In Warner v. The Metropolitan Police Commissioner [1968] 2 All E.R. 356, Lord Pearce stated (at pp. 388-389):-

“If a man is in possession of the contents of a package, prima facie his possession of the package leads to the strong inference that he is in possession of its contents; but can this be rebutted by evidence that he was mistaken as to its contents? As in the case of goods that have been ‘planted’ in his pocket without his knowledge, so I do not think that he is in possession of contents which are quite different in kind from what he believed. Thus the prima facie assumption is discharged if he proves (or raises a real doubt in the matter) either (a) that he was. a servant or bailee who had no right to open it and no reason to suspect that its contents were illicit or were drugs or (b) that although he was the owner he had no knowledge of (including a genuine mistake as to) its actual contents or of their illicit nature and that he received them innocently and also that he had had no reasonable [*126] opportunity since receiving the package of acquainting himself with its-actual contents.
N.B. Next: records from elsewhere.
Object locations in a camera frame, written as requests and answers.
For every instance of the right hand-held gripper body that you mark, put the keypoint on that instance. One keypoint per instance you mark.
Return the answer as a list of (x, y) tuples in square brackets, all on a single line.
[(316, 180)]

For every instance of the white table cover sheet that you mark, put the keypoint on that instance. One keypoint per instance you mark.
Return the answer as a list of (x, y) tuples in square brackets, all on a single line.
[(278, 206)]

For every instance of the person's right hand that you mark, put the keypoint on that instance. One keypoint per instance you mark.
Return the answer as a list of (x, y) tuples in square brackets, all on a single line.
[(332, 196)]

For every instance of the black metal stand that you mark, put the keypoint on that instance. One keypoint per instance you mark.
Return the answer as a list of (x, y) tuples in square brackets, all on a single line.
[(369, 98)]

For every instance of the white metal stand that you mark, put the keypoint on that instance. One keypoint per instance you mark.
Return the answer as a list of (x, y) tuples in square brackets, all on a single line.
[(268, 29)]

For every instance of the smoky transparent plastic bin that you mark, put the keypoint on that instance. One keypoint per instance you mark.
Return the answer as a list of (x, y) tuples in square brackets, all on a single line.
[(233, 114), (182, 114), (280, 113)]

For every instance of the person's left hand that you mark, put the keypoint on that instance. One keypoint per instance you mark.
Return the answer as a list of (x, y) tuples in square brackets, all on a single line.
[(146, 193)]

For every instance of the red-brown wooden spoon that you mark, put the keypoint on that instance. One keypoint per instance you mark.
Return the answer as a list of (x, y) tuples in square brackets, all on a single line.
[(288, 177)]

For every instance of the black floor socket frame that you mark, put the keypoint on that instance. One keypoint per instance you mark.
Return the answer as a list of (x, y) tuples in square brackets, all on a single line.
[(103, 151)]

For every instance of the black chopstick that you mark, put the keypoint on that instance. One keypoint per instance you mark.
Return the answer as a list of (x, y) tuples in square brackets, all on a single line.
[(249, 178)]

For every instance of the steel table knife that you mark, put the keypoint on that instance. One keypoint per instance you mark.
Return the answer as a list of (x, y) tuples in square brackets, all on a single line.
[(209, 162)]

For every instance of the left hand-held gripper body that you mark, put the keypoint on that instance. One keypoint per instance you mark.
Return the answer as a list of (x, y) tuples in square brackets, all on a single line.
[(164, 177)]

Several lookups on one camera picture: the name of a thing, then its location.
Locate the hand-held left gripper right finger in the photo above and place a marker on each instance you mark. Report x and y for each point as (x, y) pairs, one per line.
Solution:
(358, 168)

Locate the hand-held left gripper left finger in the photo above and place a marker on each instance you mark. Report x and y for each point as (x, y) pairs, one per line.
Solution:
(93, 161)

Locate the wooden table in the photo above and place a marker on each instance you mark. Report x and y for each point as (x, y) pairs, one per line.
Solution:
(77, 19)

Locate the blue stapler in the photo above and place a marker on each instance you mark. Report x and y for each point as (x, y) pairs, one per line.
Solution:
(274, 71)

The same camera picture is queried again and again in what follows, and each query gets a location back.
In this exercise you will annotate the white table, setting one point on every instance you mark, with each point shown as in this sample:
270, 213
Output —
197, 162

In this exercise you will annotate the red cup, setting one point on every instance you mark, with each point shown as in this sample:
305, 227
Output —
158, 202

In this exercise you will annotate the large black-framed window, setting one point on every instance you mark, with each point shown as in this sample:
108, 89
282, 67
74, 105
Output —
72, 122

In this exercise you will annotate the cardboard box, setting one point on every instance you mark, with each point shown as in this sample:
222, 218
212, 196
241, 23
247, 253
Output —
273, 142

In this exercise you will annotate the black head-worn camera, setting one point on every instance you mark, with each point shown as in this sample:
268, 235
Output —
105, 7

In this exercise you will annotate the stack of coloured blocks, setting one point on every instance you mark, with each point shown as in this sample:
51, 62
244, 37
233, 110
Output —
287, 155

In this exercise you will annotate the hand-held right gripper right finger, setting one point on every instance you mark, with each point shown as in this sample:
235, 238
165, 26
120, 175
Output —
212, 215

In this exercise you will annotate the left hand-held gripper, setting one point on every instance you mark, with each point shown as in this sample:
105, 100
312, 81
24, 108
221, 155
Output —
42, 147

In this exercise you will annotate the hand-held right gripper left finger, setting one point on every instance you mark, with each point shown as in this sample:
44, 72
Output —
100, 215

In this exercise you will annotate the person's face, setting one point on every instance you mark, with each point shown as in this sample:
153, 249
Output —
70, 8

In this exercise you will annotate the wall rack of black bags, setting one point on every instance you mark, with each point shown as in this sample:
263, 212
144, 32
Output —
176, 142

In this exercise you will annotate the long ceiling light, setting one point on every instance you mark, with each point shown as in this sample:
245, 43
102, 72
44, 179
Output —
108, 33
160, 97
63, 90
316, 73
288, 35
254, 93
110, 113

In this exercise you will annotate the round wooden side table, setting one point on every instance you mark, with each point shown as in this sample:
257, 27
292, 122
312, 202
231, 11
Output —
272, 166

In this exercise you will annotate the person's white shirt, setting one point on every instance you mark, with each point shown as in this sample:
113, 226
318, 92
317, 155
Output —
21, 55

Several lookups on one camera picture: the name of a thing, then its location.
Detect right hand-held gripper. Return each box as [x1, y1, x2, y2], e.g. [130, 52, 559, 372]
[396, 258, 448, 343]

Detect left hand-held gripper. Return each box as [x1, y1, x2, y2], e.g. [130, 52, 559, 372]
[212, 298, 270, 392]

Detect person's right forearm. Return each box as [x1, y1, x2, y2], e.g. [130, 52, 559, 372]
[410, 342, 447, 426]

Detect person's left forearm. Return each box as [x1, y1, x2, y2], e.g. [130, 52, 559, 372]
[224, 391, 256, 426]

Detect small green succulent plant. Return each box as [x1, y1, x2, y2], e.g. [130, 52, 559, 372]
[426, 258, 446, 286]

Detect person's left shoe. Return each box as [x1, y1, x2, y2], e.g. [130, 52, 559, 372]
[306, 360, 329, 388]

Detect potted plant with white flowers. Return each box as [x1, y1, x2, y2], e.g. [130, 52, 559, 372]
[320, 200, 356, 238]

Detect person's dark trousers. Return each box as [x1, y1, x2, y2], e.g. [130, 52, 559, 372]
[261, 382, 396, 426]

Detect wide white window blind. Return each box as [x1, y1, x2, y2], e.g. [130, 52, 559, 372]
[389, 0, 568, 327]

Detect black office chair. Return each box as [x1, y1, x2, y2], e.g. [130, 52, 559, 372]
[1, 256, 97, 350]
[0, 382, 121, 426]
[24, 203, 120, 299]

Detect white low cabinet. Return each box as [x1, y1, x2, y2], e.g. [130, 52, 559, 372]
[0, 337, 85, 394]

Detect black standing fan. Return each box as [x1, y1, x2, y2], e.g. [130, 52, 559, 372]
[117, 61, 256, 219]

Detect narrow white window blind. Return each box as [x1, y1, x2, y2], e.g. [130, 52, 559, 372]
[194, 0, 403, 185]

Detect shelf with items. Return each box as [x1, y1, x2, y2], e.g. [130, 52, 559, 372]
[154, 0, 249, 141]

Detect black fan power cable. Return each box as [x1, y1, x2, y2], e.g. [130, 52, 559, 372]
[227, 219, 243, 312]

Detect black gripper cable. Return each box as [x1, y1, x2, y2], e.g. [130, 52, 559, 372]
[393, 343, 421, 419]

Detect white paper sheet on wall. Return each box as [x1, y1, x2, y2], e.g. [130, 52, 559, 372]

For: a man takes over a package or suitcase at risk as to its contents being unlawful if he does not immediately examine it (if he is entitled to do so). As soon as may be he should examine it and if he finds the contents suspicious reject possession by either throwing them away or by taking immediate sensible steps for their disposal.”

In the later case of R. v. Marriott [1971] 1 All E.R. 595, where there was involved a-charge of unlawful possession of cannabis, Edmund Davies, L.J. stated (at p. 597):-

“Not all members of the House of Lords expressed themselves in precisely the same way, but for the purposes of this present appeal the result of Warner’s case may broadly speaking and (we hope) with accuracy be stated in this way: if a man is in possession, for example, of a box and he knows that there are articles of some sort inside it and it turns out that the contents comprise, for example, cannabis resin, it does not lie in his mouth to say ‘I did not know the contents included resin’. On the contrary, on those facts he must be regarded as in possession of it and, if not lawfully entitled, would, therefore, be guilty of an offence such as that charged in the present case.”

In the light of the above and bearing in mind the behavior of the Appellant in relation to the parcel—to which we have already referred to in this judgment—we are of the view that it was open to the trial Court to conclude, beyond reasonable doubt, that the Appellant had the parcel in question in his possession with knowledge of its contents. Any possibility that the Appellant received the parcel at the gipsy camp without knowledge of its. contents is undoubtedly excluded by the fact that not only he threw the parcel away when he was stopped by the police but he also denied having any knowledge about it; and it is to be noted that he never, at any stage, alleged that he had received the parcel at the gipsy camp without knowledge of its contents or that he had had no opportunity to acquaint himself with its actual contents.

Before concluding we should observe that the case of Tsaoushis v. The Queen, 21 C.L.R. p.100, which was referred to in argument, is distinguishable from the present case as it was decided on the basis of its own special facts. [*127]

For all the above reasons the appeal is dismissed; but, having regard to the fact that this was a case in which the Appellant raised issues meriting consideration we direct that the sentence imposed on him should run from the date of conviction.